During handling of the above exception, another exception occurred:
CUDADriverError Traceback (most recent call last)
Cell In[30], line 11
7 @cp.fuse()
8 def _fused_kernel(dt, mu, delta_phi):
9 return 1 + mu * dt * delta_phi
---> 11 _fused_kernel(dt, mu, delta_phi)
File cupy/_core/fusion.pyx:897, in cupy._core.fusion.Fusion.__call__()
File cupy/_core/new_fusion.pyx:162, in cupy._core.new_fusion.Fusion.__call__()
File cupy/_core/_fusion_kernel.pyx:353, in cupy._core._fusion_kernel.FusedKernel.execute()
File cupy/_util.pyx:64, in cupy._util.memoize.decorator.ret()
File cupy/_core/_fusion_kernel.pyx:49, in cupy._core._fusion_kernel._cuda_compile()
File cupy/_core/core.pyx:2271, in cupy._core.core.compile_with_cache()
File ~/mambaforge/envs/cucim_np2/lib/python3.10/site-packages/cupy/cuda/compiler.py:498, in _compile_module_with_cache(source, options, arch, cache_dir, extra_source, backend, enable_cooperative_groups, name_expressions, log_stream, jitify)
494 return _compile_with_cache_hip(
495 source, options, arch, cache_dir, extra_source, backend,
496 name_expressions, log_stream, cache_in_memory)
497 else:
--> 498 return _compile_with_cache_cuda(
499 source, options, arch, cache_dir, extra_source, backend,
500 enable_cooperative_groups, name_expressions, log_stream,
501 cache_in_memory, jitify)
File ~/mambaforge/envs/cucim_np2/lib/python3.10/site-packages/cupy/cuda/compiler.py:583, in _compile_with_cache_cuda(source, options, arch, cache_dir, extra_source, backend, enable_cooperative_groups, name_expressions, log_stream, cache_in_memory, jitify)
580 if _is_cudadevrt_needed(options):
581 # for separate compilation
582 ls = function.LinkState()
--> 583 ls.add_ptr_data(ptx, 'cupy.ptx')
584 _cudadevrt = _get_cudadevrt_path()
585 ls.add_ptr_file(_cudadevrt)
File cupy/cuda/function.pyx:294, in cupy.cuda.function.LinkState.add_ptr_data()
File cupy/cuda/function.pyx:295, in cupy.cuda.function.LinkState.add_ptr_data()
File cupy_backends/cuda/api/driver.pyx:179, in cupy_backends.cuda.api.driver.linkAddData()
File cupy_backends/cuda/api/driver.pyx:63, in cupy_backends.cuda.api.driver.check_status()
CUDADriverError: CUDA_ERROR_NO_BINARY_FOR_GPU: no kernel image is available for execution on the device
Oddly, it works again if parenthesis are inserted into the return statement like this
@cp.fuse()
def _fused_kernel(one, dt, mu, delta_phi):
return 1 + mu * (dt * delta_phi)
or it works without parenthesis if a device scalar is passed in for 1
@cp.fuse()
def _fused_kernel(one, dt, mu, delta_phi):
return one + mu * dt * delta_phi
_fused_kernel(cp.asarray(1.0, dtype=cp.float32), dt, mu, delta_phi)
We can pass a device scalar for the constant in cuCIM to work around the issue in that single kernel, but I wanted to report it here for completeness.

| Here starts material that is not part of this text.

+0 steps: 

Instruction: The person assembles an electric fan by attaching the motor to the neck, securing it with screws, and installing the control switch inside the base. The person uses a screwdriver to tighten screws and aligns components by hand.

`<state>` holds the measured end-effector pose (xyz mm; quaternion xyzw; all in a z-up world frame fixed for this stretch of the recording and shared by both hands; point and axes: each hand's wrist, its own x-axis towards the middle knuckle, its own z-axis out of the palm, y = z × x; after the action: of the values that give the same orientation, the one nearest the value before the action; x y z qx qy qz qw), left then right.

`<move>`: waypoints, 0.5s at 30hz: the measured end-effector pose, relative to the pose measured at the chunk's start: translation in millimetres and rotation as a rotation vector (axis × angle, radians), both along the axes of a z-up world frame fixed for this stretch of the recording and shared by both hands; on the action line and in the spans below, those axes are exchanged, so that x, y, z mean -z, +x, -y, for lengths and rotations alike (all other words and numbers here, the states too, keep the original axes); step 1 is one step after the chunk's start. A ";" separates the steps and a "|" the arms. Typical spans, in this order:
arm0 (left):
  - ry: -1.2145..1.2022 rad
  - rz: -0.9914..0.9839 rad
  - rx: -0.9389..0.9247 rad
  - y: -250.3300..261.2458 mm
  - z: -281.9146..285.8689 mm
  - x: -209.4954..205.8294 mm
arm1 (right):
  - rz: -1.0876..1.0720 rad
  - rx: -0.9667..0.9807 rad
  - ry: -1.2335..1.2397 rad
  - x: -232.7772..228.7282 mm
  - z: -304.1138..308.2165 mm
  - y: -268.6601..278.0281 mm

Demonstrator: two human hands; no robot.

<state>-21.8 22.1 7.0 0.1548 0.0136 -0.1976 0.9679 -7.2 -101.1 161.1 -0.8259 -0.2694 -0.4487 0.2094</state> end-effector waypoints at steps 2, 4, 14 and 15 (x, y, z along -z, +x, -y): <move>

Reproduced the same error Greg saw
FWIW also found this worked, which avoids picking a type for 1
until the type of the product is known. This may be more flexible with different types or promotion behaviors
import cupy as cp
delta_phi = cp.full((10, 10), 9.999999e-7, dtype=cp.float32)

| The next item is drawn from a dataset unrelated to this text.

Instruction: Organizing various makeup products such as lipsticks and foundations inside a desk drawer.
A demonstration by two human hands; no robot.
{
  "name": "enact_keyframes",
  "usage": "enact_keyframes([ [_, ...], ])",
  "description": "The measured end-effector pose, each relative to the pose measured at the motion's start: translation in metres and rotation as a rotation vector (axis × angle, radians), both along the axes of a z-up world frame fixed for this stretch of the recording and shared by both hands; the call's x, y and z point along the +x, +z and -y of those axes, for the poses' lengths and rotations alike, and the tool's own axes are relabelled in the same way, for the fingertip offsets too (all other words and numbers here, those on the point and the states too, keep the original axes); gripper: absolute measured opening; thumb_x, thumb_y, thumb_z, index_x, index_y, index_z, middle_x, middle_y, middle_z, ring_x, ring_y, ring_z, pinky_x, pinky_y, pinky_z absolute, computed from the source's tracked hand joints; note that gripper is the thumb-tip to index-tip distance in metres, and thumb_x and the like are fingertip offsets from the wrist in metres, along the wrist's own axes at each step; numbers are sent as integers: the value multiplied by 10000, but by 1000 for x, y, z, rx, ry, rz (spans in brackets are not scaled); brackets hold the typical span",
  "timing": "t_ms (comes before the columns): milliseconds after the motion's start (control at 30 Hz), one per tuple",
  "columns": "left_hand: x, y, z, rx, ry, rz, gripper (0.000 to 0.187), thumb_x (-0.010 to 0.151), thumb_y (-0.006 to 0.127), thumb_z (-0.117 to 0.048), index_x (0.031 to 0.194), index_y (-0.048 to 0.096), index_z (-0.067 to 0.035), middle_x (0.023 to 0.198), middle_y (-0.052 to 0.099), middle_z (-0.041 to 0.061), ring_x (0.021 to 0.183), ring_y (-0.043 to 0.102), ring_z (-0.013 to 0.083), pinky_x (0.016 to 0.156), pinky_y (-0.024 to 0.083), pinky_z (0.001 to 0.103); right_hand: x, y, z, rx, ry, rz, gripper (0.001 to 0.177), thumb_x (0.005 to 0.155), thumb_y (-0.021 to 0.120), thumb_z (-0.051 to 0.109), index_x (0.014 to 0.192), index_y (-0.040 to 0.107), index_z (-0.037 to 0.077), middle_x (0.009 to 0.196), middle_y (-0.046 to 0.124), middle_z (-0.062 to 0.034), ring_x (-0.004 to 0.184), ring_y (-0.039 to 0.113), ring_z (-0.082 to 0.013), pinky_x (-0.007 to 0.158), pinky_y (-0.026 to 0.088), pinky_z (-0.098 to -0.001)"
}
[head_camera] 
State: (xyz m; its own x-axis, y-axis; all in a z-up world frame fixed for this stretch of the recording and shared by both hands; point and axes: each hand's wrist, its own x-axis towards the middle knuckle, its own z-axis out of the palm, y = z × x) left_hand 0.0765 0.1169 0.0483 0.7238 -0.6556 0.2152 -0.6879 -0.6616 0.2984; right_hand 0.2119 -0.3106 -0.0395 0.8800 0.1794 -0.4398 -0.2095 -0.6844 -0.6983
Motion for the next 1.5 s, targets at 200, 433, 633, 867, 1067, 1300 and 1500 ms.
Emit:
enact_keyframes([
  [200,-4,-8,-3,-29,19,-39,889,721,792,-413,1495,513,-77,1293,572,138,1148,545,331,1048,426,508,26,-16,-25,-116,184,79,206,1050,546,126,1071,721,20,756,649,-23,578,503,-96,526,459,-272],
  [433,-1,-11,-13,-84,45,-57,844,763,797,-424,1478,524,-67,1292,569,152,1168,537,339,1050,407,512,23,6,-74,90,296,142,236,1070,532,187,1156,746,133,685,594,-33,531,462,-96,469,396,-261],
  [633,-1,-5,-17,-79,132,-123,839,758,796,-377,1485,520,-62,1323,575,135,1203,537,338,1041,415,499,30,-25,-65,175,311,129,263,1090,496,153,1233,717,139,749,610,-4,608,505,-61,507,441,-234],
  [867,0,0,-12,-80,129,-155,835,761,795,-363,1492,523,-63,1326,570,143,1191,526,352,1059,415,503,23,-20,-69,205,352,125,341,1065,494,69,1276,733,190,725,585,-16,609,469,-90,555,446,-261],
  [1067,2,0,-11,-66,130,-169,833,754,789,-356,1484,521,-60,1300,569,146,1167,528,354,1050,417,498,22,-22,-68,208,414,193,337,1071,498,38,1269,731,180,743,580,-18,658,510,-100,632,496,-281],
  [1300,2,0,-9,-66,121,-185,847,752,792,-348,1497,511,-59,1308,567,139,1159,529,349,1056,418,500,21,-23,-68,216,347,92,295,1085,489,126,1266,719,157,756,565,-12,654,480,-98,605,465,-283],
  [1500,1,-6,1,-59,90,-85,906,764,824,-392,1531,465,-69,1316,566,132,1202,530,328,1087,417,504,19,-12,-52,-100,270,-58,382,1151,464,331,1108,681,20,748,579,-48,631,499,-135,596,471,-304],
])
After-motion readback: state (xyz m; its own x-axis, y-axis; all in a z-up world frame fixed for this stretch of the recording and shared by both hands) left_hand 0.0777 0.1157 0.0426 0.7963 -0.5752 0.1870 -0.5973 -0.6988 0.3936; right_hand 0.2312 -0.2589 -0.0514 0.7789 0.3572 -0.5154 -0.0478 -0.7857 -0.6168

dt = cp.asarray(0.5, dtype=cp.float32)
mu = cp.asarray(0.1, dtype=cp.float32)
@cp.fuse()
def _fused_kernel(dt, mu, delta_phi):
r = mu * dt * delta_phi
r += r.dtype.type(1)
return r
Filed as upstream issue: https://github.com/cupy/cupy/issues/8536
Would be good to explore NumPy 2 compatibility in cuCIM and see what changes are needed to support NumPy 1 & 2.